The Postist group can be understood as one of the biggest outcasts in post-war cultural practices; their chaotic, or rather improvisation-based, work, their spirit of collaboration and performance did not share Francoist modes, but instead, through the search for irrationality, defied the predominant order of values. It was originally conceived by founders Eduardo Chicharro, Carlos Edmundo de Ory and Silvano Sernesi in 1945 as “the last of the -isms”, “the one which goes after the -isms,” clearly a nod to Ramón Gómez de la Serna and his survey of avant-garde movements in his publication Ismos (Isms, 1931). In addition to the key pieces in its launch, for instance the 1945 magazines Postismo and Cerbatana, it is worth drawing attention to the artistic components in the group: automatism, seen in Ory’s drawing, abstraction in the works of Nieva, and Nanda Papiri’s Surrealist figuration, with imaginary, fantastical animals, bodiless heads and boundless and infinite forms, related at once to the hidden and the unconscious and the world of children. Undoubtedly, Libro clave para el pájaro en la nieve. Un gran libro de nuestro tiempo (A Key Book for the Bird in Snow. A Major Book of Our Age, 1949), a recent acquisition in the Collection, is one of the most representative works from Postism. A novel by Eduardo Chicharro, it is based on Nieva’s collages and “stimulus-illustrations”, realised in a handwritten notebook with ink drawings, cuttings and notes, and refers to the Dadaist and Surrealist creative practices of collaboration.

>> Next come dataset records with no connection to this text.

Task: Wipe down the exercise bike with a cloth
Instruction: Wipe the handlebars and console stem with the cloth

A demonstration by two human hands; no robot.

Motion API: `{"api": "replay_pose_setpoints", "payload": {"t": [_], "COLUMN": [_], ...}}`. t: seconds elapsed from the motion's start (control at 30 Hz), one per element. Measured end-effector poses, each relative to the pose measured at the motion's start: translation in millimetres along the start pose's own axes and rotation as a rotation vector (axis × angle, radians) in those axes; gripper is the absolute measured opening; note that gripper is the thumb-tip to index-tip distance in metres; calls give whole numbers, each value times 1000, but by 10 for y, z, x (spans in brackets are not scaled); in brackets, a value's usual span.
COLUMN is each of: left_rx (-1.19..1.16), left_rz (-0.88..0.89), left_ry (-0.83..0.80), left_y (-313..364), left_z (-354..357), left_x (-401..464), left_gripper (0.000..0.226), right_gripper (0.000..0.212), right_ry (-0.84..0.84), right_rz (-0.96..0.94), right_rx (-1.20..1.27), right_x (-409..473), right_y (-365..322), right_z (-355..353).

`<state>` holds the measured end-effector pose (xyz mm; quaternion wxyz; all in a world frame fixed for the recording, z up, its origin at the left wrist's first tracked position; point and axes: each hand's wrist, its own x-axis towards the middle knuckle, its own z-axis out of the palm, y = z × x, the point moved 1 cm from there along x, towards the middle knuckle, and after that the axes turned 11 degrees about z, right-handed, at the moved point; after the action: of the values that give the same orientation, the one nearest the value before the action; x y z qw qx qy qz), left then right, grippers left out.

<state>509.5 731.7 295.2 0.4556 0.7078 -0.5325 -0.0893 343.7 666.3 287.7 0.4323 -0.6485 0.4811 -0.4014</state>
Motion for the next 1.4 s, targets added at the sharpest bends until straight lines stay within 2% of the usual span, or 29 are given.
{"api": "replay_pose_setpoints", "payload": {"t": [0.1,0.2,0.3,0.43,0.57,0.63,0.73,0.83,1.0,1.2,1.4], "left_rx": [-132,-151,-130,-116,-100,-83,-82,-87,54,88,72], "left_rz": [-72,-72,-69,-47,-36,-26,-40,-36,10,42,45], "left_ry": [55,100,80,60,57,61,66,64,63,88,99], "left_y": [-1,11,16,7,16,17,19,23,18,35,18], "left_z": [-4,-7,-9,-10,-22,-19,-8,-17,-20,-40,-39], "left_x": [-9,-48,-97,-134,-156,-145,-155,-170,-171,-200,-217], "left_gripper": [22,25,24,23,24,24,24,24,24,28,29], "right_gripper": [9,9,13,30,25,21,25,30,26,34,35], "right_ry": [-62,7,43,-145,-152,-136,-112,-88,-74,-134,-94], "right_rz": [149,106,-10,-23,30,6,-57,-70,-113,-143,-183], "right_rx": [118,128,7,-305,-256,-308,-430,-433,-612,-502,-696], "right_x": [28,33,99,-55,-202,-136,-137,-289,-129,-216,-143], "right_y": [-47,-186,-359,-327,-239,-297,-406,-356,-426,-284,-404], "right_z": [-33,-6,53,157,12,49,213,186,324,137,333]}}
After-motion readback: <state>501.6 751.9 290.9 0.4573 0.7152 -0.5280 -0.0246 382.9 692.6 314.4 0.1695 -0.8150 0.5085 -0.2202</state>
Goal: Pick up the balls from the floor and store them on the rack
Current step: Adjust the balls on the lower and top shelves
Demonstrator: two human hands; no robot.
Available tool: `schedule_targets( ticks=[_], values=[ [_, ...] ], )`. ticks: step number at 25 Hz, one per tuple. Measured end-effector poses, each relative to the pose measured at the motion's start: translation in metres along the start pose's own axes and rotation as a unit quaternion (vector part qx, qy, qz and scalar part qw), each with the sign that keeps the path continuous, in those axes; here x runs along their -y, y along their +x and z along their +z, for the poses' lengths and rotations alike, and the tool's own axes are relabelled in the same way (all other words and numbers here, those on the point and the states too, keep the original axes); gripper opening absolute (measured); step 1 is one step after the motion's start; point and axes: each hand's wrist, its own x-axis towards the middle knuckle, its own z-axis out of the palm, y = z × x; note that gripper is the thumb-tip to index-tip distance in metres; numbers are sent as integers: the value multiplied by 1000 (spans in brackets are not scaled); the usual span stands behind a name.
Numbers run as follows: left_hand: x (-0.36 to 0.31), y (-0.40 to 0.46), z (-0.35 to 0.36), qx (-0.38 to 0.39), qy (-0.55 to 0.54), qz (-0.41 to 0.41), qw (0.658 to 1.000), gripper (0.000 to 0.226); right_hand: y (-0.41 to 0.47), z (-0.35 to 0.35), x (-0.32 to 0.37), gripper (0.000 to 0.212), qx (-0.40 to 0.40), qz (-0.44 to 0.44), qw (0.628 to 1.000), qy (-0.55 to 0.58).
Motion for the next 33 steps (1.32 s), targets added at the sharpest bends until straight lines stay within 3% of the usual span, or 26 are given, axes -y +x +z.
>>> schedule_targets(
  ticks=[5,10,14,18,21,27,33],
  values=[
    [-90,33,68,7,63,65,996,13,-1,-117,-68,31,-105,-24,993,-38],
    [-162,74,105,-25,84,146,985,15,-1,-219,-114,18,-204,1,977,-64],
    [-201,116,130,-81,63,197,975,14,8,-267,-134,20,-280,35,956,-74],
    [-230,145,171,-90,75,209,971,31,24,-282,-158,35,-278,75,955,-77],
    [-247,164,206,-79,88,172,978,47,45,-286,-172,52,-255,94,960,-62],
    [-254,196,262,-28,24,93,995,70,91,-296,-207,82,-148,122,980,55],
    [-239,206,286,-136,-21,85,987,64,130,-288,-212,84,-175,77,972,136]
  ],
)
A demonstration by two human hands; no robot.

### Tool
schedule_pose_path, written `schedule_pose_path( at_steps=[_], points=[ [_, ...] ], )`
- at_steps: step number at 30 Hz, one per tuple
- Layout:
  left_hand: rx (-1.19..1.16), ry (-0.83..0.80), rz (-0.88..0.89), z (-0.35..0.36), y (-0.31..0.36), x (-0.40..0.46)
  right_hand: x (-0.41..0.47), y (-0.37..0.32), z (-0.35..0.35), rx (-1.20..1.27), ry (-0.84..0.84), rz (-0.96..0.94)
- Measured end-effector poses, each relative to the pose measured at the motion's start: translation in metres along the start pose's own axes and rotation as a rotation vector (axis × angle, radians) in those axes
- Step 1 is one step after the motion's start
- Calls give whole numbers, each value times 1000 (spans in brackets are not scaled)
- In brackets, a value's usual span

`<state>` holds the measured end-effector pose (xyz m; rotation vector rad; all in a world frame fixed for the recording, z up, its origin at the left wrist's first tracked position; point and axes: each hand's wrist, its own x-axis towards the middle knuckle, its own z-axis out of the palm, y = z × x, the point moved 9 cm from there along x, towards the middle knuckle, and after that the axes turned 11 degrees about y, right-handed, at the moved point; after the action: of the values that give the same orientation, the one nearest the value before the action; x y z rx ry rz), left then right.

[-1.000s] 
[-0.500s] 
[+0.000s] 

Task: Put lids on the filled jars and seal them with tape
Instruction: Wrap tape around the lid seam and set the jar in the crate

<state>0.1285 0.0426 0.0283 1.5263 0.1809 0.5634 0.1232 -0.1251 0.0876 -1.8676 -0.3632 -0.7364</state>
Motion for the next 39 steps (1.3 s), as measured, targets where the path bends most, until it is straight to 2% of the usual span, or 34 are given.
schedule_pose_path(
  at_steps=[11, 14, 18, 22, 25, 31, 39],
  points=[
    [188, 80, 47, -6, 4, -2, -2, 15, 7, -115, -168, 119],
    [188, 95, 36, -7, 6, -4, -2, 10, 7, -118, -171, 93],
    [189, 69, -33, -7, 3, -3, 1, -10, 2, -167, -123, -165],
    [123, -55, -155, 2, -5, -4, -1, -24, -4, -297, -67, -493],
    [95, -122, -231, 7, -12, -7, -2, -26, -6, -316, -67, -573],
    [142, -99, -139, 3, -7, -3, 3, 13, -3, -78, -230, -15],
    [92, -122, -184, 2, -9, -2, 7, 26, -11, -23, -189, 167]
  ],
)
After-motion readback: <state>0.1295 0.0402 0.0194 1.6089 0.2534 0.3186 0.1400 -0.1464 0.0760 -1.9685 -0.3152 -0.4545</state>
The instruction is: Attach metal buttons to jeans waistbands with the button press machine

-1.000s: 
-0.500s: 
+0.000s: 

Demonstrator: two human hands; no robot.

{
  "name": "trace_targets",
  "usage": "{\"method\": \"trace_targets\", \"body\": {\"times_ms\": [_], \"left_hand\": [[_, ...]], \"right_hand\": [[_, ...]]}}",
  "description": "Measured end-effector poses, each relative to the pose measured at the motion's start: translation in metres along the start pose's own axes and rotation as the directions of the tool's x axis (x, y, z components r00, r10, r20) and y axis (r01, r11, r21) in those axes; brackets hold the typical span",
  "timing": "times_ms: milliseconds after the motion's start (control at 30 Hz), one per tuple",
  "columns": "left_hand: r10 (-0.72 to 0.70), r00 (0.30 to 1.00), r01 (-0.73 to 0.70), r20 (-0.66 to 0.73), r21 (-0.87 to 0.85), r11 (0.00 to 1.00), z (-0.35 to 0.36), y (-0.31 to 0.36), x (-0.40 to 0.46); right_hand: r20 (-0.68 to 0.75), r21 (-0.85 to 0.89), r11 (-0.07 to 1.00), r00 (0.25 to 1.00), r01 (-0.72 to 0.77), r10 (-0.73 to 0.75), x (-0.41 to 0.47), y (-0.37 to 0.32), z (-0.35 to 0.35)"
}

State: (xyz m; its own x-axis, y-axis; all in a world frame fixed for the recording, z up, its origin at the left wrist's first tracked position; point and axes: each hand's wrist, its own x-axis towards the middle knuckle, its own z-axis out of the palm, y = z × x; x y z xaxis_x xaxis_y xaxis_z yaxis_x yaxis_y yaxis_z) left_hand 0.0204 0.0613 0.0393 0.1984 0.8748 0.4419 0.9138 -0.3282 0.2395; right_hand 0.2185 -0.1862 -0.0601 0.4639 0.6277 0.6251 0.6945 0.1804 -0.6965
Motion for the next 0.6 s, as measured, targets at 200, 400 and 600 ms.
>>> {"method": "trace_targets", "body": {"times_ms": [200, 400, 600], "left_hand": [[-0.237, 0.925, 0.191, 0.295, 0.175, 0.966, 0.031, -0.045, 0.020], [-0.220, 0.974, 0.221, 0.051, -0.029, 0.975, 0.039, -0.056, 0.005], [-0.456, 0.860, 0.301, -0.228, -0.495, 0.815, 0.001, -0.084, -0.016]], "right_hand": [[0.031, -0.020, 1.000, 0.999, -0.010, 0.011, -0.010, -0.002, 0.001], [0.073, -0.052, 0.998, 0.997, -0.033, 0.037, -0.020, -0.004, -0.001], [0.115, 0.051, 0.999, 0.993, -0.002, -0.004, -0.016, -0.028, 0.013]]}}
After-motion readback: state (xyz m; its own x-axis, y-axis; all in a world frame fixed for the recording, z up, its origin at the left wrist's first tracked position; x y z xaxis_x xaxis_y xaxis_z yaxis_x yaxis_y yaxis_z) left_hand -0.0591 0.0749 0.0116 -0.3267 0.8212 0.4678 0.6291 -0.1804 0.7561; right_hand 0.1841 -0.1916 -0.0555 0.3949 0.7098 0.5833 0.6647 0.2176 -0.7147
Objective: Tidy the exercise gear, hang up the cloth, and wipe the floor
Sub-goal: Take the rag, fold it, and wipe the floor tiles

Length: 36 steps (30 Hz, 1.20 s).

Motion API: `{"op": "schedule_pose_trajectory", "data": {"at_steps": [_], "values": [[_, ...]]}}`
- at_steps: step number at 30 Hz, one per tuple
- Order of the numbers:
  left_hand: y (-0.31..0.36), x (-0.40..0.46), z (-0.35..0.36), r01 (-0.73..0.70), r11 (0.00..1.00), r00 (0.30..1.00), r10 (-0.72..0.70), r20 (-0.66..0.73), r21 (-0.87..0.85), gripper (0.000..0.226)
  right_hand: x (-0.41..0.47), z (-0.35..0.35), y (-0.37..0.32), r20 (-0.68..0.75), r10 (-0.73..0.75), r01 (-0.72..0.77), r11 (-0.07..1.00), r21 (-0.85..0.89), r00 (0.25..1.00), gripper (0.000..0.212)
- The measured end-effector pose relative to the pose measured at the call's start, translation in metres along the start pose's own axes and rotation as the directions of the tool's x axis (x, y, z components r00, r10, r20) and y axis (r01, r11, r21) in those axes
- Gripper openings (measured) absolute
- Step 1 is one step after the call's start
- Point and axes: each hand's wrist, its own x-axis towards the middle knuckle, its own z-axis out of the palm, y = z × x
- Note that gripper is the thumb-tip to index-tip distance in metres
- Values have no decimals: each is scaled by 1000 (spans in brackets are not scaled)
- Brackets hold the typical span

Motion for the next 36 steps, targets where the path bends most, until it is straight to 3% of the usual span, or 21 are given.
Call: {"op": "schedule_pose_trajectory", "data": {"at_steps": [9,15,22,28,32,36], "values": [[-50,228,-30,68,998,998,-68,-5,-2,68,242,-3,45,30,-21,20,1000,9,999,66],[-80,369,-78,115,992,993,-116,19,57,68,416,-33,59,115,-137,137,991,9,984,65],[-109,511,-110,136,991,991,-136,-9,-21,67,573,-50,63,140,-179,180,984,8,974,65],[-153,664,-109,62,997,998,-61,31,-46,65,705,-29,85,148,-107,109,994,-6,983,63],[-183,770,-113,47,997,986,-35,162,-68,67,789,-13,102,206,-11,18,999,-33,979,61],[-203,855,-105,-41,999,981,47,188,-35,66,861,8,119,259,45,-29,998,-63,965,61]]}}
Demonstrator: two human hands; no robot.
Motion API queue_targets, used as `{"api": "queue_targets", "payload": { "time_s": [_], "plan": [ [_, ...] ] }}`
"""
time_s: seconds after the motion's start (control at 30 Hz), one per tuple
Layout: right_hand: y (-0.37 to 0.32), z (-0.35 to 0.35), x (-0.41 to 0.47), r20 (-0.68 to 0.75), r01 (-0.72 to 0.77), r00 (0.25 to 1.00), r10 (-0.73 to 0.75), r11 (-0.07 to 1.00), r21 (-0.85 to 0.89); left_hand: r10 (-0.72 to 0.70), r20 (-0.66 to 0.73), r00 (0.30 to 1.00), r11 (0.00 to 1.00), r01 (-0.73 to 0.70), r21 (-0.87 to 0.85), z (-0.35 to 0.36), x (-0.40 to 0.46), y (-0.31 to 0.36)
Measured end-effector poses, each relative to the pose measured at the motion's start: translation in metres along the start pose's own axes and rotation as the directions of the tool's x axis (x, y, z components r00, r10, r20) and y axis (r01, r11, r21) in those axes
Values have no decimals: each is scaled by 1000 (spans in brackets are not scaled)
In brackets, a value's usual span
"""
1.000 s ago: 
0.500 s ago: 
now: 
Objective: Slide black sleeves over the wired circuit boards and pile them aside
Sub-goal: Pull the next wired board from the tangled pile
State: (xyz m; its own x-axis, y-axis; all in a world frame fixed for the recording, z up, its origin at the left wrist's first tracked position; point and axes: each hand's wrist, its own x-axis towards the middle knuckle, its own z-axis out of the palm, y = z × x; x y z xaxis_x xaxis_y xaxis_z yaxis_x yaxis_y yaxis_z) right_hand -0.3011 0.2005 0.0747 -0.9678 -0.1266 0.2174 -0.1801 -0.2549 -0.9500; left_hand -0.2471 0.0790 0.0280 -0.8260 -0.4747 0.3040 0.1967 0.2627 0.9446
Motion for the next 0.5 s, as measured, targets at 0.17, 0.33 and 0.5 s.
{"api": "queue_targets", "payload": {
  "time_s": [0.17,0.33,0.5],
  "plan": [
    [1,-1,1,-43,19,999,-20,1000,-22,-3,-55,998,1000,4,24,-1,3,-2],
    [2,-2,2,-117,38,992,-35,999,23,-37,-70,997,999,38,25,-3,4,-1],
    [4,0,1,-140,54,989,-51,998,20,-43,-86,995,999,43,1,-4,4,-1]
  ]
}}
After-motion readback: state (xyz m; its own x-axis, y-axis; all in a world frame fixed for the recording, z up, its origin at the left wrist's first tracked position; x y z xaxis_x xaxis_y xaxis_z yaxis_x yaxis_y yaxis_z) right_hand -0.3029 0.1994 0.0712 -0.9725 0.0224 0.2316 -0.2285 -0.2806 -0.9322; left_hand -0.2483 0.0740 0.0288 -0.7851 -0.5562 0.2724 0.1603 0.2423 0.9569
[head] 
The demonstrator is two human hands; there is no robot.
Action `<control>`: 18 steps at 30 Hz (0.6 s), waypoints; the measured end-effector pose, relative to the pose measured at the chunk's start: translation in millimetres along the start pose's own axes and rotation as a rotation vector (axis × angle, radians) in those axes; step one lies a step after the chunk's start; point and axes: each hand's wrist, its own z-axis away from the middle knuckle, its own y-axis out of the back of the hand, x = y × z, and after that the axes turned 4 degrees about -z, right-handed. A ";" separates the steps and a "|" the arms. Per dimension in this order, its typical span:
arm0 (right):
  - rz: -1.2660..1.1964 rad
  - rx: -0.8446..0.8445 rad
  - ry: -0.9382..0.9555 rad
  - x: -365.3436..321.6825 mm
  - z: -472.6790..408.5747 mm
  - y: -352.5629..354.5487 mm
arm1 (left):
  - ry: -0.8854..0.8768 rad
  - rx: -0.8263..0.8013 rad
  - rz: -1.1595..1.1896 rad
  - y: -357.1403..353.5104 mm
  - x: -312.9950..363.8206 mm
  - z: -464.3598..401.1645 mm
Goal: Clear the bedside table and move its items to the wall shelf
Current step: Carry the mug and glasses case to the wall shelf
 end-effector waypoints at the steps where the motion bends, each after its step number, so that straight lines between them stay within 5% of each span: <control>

The magazine La Codorniz was irrefutably the most significant satirical publication, and the longest-running, in the dictatorship. Its first edition was published on 8 June 1941, under the direction of Miguel Mihura, and its last in 1978, with the arrival of democracy in Spain. It was able to live through the Franco era by distancing itself from the immediate political context, while its biggest contribution was achieving longevity with absurd, off-the-wall humour clearly rooted in the avant-garde, flourishing in the fight against logic and Francoist social conventions. The presence of Enrique Herreros in this publication was of particular significance: the creator of more than eight hundred covers, thousands of drawings and hundreds of collages, he was responsible for the artistic design and visual style of the magazine. Without ever letting the quest for humour slip, Herreros developed eclectically artistic and Expressionist work distinguished by the legacy of Francisco de Goya and José Gutiérrez Solana in its subtle combination with 1920s and 1930s avant-garde art, both from Spain (from Ramón Gómez de la Serna to Josep Renau) and abroad (Max Ernst). This modern, avant-garde trajectory was most notably present in the covers-collages designed for La Codorniz, and a selection of original dummies on view in the gallery has been made possible by a bequest from the Enrique Herreros Foundation.